Tuesday, May 8, 2007

Close Encounters of the Third Kind

So I was casually chilling on my couch, eating some delicious krispy crème donuts and watching Ferris Bueller’s day off when there was a knock knock knockin’ on my door. Seeing as anyone I hang out with never really knock, this felt unusual.

I open the door to find some short, rather large guy who looked a lot like Carlos Mencia, who I happen to loathe, I knew this was not going to end well.

Carlos: Are you the man of the house?
Me: uhh, what?
Carlos: Are you the man of the house?
Me: I live here.
Carlos: I am in some blah blah blah, where we have to go door to door and work on our communication skills blah blah, ya know, make good eye contact and speak clearly. How am I doing?
Me: uhh, good?
Carlos: So I get points for going door to door….ask me what points are.
Me: what?
Carlos: Ask me what points are
Me: What are points?
Carlos: Thank you for asking, we are trying to sell subscriptions for points, and if I get 10 more points, I get a free trip to cancun. Have you ever been?
Me: No.
Carlos: Would you like to go? Do you drink?
Me: uncomfortable silence
Carlos: Just kidding, I can’t actually take you. But seriously, I want to go, so if you could help me out with some points. Ask me what kinds of subscriptions are available.
Me: What?
Carlos: Ask me what kinds of subscriptions are available.
Me: What kinds of subscriptions are available?
Carlos: Thank you for asking, well we as you can see (hands over gross looking pamphlet), we offer a wide variety that you can get for yourself, your woman, or your family. They are cheap too, some are 5 cents an issue so they won’t hurt you wallet. What are you doing for a career?
Me: Dentistry
Carlos: Oh really? So you gonna be blinging with a Benz, Mercedes, and hummer.
Me: Yes, and a limo.
Carlos: laugh laugh laugh. Ask me about how many points I need.
Me: what?
Carlos: Ask me about how many points I need.
Me: How many points do you need?
Carlos: ten.
Me: More awkward silence
Carlos: So, see anything you like?
Me: No
Carlos: Well you could get something for your girl or your family and just have it sent to them (pulls out order form)
Me: How much is the cheapest thing?
Carlos: 30 bucks
Me: you said 5 cents before
Carlos: That was for an issue, you have to get yearly subscriptions
Me: I see, well I don’t have 30 dollars to give you. As a STUDENT, I will never have money to just chuck around for random subscriptions. I will not be making money for years.
Carlos: I see… well how many neighbors live next door.
Me: Four

Carlos: They look slutty
Me: They are
Carlos: (lecherous grin) Allright, take it easy man
Me: Ok, good luck.


………….

……
….

……………WHAT THE FUCK WAS THAT!?

I swear I felt violated just talking to this strange person. I want to know how this schmuck even got into our GATED apartment complex. And the conversation felt SOOO awkward; he was literally TELLING me what to ask. It took me forever to even realize that he was trying to sell crap. I thought he was just some dude on probation or in AA completing one of the “steps” towards remediation. He definitely looked like someone that had been in prison before.

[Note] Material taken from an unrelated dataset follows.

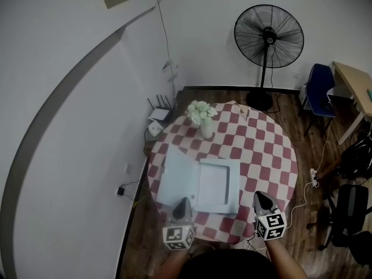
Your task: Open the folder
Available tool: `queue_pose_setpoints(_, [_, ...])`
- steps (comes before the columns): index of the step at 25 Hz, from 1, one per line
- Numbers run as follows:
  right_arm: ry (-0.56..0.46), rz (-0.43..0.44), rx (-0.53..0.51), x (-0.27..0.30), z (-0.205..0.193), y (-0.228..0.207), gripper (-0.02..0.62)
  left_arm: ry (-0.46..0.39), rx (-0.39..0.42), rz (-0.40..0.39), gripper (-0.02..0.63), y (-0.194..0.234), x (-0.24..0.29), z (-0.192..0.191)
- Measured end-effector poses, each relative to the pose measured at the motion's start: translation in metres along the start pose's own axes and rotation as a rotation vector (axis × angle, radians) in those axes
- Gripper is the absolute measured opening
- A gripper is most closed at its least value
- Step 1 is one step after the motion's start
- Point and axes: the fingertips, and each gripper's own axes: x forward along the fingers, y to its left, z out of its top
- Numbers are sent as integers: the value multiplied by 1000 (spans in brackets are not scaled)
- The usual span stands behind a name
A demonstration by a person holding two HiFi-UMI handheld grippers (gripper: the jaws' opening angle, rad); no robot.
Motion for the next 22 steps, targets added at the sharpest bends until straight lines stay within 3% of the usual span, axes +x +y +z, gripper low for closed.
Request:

I clearly need to be more assertive, I can’t spare 5 minutes every time someone asks me for a handout. And to send him on some blasted Cancun trip? Why would I even want to do that?

Well, this truly was an interesting experience and definitely worthy of an entry in this fine blog of mine because I am not creative enough to BS a conversation like that.

When I get my own house I'm getting a sign: SOLICITORS BEWARE - violators will be subject to anterior incisor extraction without an anesthetic. Get off my lawn.